:: Your instructions ::
In the entries below, find each line where the word "target" appears and give only the total count of such lines.

:: Exercise input ::
####################

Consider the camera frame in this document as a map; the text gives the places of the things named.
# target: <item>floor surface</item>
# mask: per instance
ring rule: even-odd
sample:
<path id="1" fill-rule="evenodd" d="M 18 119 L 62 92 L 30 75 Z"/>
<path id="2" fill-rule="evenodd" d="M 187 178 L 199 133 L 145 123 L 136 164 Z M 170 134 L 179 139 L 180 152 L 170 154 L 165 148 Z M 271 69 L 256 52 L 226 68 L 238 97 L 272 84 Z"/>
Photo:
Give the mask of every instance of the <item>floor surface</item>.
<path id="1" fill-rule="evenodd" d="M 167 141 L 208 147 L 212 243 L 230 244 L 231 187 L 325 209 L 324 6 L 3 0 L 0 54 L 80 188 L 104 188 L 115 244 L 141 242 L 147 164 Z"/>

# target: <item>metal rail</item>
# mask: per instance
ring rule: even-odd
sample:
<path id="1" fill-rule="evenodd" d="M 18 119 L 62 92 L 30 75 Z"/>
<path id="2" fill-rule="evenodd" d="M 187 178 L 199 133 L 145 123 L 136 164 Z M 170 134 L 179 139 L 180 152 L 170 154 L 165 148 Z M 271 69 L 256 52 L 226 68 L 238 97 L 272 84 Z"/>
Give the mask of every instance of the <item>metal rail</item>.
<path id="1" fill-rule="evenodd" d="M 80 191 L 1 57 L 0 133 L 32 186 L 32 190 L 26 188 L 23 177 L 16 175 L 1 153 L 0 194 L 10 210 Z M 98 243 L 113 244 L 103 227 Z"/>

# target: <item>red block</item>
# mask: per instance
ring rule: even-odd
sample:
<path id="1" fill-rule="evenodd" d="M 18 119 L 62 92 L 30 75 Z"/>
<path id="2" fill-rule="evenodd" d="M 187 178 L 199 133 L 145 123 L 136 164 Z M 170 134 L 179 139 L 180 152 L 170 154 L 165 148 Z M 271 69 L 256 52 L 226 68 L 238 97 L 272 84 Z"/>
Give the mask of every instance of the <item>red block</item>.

####################

:: Exercise solution ::
3